Despite this, BofA has not completely turned bearish on the tech sector. The firm pointed out that the fundamentals of some large tech companies remain solid, with metrics such as leverage levels, valuation reasonableness, and capital intensity in a healthy state. However, compared with November of last year, a number of key financial metrics have worsened: the rate of corporate cash flow conversion has stagnated, issuance of investment-grade bonds and equity financing has continued to increase, the proportion of stock buybacks relative to market capitalization has declined, and capital expenditures by large cloud computing and AI infrastructure operators have risen rapidly. BofA expects that by the end of this year, these tech giants’ capital expenditures as a percentage of operating cash flow will approach 100%, a sharp increase from approximately 40% in 2023. Subramanian warned that the extreme price movements observed recently in the market could signal rising underlying instability.
BofA has not entirely dismissed individual stock investment opportunities and remains bullish on the investment value of certain S&P 500 constituents, but it is cautious about the performance of the overall index as calculated on a market-cap-weighted basis. Notably, BofA maintains its year-end 2026 target for the S&P 500 at 7,100 points. As of Monday’s close, the index had risen 0.3% to approximately 7,406 points, which is already above the firm’s year-end target level. This suggests that even if some high-quality individual stocks still offer structural opportunities, the scope for further upside in the overall U.S. stock market may be relatively limited.

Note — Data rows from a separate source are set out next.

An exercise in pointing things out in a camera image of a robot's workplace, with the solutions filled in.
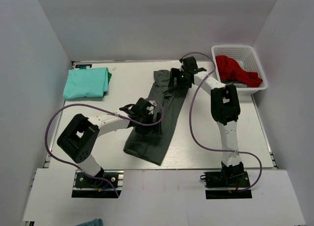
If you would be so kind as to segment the dark grey t-shirt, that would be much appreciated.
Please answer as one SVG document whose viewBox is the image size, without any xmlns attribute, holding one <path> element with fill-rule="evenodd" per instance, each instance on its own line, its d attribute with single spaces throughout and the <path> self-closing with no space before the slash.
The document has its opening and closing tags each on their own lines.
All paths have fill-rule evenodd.
<svg viewBox="0 0 314 226">
<path fill-rule="evenodd" d="M 177 120 L 184 103 L 187 88 L 168 88 L 170 71 L 159 70 L 154 72 L 154 83 L 148 97 L 156 99 L 163 107 L 154 109 L 154 123 L 163 117 L 162 121 L 154 126 L 154 131 L 147 134 L 140 134 L 132 130 L 125 146 L 124 152 L 143 159 L 145 161 L 161 165 L 168 151 L 172 137 L 175 132 Z"/>
</svg>

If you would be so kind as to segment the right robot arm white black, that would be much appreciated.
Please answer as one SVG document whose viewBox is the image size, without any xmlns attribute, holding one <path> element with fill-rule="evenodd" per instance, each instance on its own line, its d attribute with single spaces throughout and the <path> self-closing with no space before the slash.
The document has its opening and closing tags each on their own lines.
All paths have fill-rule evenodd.
<svg viewBox="0 0 314 226">
<path fill-rule="evenodd" d="M 210 74 L 205 68 L 197 65 L 193 56 L 181 58 L 181 67 L 172 68 L 168 87 L 174 89 L 191 88 L 203 89 L 210 95 L 210 111 L 216 121 L 222 144 L 222 176 L 231 180 L 244 173 L 244 167 L 238 153 L 237 121 L 240 115 L 240 105 L 236 87 L 226 85 Z"/>
</svg>

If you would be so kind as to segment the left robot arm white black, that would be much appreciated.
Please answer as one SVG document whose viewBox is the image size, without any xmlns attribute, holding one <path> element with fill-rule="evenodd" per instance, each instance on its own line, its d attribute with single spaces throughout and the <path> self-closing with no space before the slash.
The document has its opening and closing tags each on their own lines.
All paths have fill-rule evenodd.
<svg viewBox="0 0 314 226">
<path fill-rule="evenodd" d="M 156 100 L 139 98 L 135 104 L 120 107 L 117 112 L 109 112 L 87 104 L 82 106 L 105 114 L 96 117 L 76 114 L 58 137 L 57 145 L 89 178 L 100 179 L 104 174 L 103 168 L 92 155 L 98 137 L 131 127 L 135 132 L 143 135 L 162 134 L 161 121 L 164 109 Z"/>
</svg>

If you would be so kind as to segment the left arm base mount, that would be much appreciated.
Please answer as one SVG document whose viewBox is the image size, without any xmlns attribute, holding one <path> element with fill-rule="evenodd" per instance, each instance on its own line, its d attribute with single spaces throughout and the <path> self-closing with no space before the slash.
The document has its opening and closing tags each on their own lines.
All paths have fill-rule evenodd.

Following last Friday’s broad market sell-off, JPMorgan’s trading desk has turned cautious on the near-term outlook for U.S. stocks. Andrew Tyler, head of global market intelligence at the firm, downgraded his equity view from “bullish” to “tactically cautious,” anticipating volatile markets in the short term primarily because investors may continue to reduce holdings in tech stocks that have rallied too much in the recent rebound. Tyler noted that the stock market may take several weeks to stabilize. Tyler believes that strong economic and corporate earnings fundamentals will still support the bull market, allowing for buying on dips, but the market faces a risk of an “imminent pullback,” making gradual position-building reasonable. If inflation data pushes bond yields higher, or if negative earnings reports trigger another sell-off in tech stocks, he would turn bearish; conversely, if progress toward a ceasefire in the U.S.-Iran war emerges, the market could see a bullish turnaround.